What are you working on? Your snowplow, or your engine starter?


----------



## lawnproslawncar (Dec 9, 2007)

You don't need to. It doesn't need a ground. The starter is the ground in the circuit.


----------



## jrjr2u (Oct 5, 2009)

LILsnowblazer;938684 said:


> there are 3 posts on the solenoid so how do i ground it if the small post recieves the wire from the switch and one post recieves a wire that runs to the pump and the finall post goes to the battery...i dont understand where to ground it..please help!


Most likely you just ground the case and that completes the control side circuit.
Bolt is solidly to the inner fender of the vehicle, or something similar that provides a good ground.


----------



## LILsnowblazer (Jan 2, 2010)

ok. i have a dual switch running to a meyer e47 and i cannot get the motor on the plow to enguage when i hit the toggle. i cannot find a wiring diagram anywhere. i dont know which wire goes where. i know that the black is right, red is up, and green is down, and i have a wire ran to the accessory switch...idk what to do.


----------



## MNcasper (Jan 9, 2009)

Just did a quick search and came up with this, hope it helps. http://www.plowsite.com/showthread.php?t=21002


----------



## AbsoluteH&L (Jan 5, 2006)

LILsnowblazer;938700 said:


> ok. i have a dual switch running to a meyer e47 and i cannot get the motor on the plow to enguage when i hit the toggle. i cannot find a wiring diagram anywhere. Do a search or go to the meyer web site it has a manual there i dont know which wire goes where. i know that the black is right, red is up, and green is down, and i have a wire ran to the accessory switch...idk what to do.

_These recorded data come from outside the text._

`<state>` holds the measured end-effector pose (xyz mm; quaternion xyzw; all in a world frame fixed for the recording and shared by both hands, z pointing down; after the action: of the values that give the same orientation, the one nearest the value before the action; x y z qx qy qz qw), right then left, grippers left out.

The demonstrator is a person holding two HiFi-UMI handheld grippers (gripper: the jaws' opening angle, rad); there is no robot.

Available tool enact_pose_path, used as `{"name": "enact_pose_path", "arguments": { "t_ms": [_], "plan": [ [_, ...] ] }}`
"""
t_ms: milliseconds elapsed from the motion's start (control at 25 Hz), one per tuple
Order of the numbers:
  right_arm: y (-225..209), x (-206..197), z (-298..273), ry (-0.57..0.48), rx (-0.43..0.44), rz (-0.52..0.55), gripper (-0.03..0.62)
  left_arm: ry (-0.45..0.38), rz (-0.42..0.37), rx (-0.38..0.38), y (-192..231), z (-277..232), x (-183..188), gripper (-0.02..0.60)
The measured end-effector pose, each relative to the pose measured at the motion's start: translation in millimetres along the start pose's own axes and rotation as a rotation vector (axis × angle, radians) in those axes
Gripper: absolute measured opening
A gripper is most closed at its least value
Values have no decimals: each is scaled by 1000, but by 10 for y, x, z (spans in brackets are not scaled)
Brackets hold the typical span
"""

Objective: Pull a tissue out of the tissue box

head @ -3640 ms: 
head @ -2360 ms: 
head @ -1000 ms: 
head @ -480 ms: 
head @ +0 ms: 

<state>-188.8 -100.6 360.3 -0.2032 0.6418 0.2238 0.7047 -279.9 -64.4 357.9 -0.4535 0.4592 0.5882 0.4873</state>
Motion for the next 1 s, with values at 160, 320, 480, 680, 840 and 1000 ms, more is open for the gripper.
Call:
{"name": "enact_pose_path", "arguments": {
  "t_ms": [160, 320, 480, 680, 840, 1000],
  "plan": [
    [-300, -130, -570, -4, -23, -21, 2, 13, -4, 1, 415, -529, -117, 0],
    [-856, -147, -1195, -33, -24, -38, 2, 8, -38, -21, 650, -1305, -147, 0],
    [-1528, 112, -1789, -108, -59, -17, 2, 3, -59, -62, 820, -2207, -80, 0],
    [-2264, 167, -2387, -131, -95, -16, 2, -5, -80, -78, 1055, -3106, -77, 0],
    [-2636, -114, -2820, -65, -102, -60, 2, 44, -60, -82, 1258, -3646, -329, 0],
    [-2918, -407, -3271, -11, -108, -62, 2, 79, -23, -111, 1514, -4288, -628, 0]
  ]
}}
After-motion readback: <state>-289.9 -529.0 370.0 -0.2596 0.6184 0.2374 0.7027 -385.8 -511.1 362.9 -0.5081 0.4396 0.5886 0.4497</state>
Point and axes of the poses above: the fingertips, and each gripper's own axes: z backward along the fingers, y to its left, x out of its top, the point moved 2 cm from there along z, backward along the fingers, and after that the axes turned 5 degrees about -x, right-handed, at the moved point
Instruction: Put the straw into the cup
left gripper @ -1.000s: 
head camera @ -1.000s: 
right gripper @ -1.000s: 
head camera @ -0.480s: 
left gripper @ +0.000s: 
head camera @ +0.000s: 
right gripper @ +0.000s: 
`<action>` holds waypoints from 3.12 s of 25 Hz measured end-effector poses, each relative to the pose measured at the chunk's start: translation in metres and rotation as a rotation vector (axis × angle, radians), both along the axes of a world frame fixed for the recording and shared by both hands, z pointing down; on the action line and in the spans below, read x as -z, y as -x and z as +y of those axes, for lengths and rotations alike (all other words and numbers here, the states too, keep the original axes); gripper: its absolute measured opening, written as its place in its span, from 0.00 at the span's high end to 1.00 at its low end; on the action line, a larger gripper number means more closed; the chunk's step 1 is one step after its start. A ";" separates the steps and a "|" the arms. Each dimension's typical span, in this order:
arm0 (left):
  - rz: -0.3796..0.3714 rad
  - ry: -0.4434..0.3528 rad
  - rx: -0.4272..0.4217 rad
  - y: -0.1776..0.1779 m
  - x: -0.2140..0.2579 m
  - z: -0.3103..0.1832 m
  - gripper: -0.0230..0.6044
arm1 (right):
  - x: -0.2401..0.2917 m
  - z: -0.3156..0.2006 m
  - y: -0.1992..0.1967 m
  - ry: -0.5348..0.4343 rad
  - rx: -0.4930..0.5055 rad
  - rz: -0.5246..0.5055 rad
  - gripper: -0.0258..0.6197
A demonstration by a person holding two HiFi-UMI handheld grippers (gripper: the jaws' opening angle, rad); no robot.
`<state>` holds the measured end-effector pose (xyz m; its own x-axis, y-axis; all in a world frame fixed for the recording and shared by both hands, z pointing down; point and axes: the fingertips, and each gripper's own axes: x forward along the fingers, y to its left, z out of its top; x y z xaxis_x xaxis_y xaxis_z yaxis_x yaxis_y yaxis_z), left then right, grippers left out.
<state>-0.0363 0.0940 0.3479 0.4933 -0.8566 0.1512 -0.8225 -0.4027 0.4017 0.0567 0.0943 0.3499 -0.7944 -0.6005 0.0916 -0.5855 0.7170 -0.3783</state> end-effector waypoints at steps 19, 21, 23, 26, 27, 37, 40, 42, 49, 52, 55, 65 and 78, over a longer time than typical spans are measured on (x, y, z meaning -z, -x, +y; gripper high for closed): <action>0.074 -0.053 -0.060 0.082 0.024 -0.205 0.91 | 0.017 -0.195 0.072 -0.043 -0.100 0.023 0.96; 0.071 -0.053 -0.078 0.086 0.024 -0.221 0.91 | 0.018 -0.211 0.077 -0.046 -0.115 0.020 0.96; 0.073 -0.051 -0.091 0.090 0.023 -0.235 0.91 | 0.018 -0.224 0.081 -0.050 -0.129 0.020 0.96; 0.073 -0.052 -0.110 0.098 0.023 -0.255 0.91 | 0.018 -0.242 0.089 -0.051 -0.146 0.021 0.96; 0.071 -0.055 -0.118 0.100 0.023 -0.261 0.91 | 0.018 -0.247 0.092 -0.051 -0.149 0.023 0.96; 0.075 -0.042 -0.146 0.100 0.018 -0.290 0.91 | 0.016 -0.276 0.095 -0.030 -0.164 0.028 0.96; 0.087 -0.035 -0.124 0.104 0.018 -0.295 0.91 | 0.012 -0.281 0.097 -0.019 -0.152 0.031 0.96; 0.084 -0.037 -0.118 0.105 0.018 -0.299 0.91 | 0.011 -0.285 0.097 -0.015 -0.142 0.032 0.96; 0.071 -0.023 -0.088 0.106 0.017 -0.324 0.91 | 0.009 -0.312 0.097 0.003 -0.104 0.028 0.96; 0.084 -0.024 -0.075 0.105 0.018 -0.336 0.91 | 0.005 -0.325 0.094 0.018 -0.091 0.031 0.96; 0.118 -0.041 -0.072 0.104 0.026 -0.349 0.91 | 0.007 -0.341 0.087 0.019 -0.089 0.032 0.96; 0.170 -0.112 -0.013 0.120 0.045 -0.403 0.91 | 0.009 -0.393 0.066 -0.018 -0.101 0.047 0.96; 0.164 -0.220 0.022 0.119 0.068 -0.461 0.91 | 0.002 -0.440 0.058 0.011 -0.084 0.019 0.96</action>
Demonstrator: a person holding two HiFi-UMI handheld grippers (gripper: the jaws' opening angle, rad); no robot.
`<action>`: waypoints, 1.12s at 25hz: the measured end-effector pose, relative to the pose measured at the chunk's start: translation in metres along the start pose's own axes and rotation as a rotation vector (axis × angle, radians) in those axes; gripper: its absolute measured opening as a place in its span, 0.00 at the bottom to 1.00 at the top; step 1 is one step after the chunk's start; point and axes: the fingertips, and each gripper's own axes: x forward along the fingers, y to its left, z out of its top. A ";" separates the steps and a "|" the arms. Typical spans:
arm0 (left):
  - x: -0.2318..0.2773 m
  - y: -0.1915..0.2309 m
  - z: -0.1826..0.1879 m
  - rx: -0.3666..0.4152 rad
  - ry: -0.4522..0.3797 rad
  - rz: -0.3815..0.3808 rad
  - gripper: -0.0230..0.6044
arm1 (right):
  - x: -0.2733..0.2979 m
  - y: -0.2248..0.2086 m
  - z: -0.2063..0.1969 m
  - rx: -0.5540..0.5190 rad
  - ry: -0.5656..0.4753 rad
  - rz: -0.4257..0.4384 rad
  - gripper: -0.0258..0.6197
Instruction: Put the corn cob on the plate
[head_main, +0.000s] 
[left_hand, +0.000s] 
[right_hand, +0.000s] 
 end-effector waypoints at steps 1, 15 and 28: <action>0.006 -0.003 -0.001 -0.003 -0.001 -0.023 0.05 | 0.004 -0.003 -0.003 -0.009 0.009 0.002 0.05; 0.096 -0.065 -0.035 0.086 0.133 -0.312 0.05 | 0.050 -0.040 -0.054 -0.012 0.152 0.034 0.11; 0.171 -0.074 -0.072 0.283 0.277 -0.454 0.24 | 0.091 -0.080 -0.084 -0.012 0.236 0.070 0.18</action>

Are you trying to ground the solenoid or the pump motor? As jr said the solenoid grounds itself by the mounting tabs (make sure it's screwed to a METAL fender well, LOL). The motor just needs a lead to go back to the battery ground. Make sure you go back to the battery not just to the frame.


----------



## festerw (Sep 25, 2003)

Try these

http://ww2.meyerproducts.com/upload/forms/1-518%20R7%20Dual%20Switches.pdf

http://ww2.meyerproducts.com/upload/forms/1-634%20R2.pdf

http://ww2.meyerproducts.com/upload/forms/1-562%20R16.pdf


----------